▶ ACTIVITY
The answer must consist of each line below that holds the word "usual", copied as it stands.

▶ INPUT DATA
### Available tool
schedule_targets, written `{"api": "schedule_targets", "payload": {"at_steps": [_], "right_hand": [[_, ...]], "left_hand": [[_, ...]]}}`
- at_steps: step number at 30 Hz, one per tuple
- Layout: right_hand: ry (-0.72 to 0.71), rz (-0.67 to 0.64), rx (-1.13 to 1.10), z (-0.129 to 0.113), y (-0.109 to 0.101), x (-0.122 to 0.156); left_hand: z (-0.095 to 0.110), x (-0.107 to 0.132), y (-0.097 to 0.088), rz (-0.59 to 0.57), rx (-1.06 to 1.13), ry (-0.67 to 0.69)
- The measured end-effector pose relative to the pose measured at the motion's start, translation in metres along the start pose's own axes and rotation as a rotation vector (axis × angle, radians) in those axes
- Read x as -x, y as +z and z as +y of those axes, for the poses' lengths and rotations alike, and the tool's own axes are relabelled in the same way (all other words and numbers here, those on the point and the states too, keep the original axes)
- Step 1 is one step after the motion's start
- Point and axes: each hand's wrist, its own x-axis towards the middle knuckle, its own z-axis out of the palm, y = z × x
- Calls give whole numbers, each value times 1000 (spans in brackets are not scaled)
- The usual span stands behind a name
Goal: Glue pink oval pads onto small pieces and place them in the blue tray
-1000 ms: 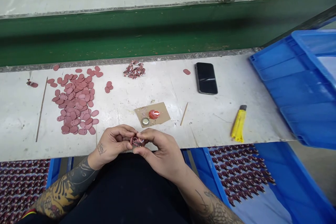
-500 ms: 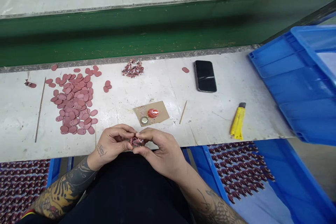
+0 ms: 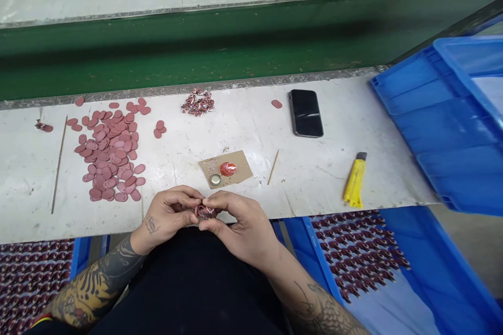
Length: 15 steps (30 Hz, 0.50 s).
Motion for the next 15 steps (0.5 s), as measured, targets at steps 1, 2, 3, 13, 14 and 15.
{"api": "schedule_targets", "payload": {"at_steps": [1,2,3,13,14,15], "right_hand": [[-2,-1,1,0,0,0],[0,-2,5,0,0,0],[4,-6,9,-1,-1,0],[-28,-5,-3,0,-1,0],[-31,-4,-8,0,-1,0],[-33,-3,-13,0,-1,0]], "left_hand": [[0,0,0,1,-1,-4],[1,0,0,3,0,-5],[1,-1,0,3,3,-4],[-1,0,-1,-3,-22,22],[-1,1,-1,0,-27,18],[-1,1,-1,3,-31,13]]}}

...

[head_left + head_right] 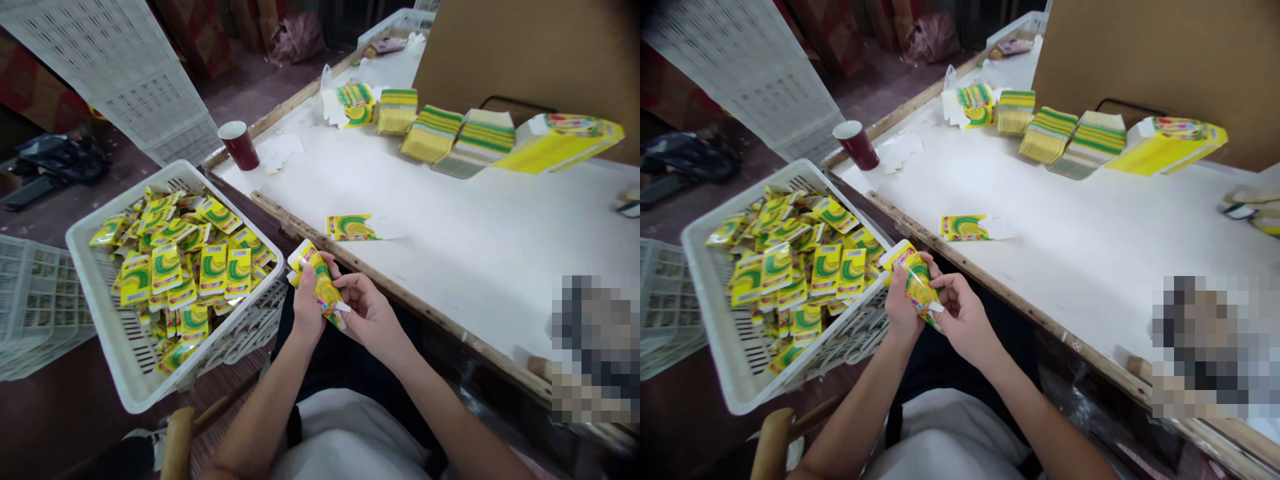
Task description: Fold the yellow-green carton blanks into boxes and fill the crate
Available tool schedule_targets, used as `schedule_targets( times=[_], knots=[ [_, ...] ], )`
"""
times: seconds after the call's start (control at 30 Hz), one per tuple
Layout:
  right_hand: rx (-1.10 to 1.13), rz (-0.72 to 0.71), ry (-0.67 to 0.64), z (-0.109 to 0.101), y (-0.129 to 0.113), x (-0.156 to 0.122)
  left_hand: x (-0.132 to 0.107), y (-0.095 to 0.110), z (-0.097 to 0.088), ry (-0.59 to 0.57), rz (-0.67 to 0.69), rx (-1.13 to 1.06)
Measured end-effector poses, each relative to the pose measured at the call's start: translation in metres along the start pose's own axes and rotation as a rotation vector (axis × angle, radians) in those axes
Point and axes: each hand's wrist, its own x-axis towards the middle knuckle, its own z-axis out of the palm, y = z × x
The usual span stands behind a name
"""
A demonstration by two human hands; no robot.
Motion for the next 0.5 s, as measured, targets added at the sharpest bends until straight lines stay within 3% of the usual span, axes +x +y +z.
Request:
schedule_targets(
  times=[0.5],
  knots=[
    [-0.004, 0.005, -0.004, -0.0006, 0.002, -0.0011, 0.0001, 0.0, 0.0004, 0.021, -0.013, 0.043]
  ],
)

▶ ANSWER SPACE
- The usual span stands behind a name
The usual span stands behind a name
Motion for the next 0.5 s, as measured, targets added at the sharpest bends until straight lines stay within 3% of the usual span, axes +x +y +z.

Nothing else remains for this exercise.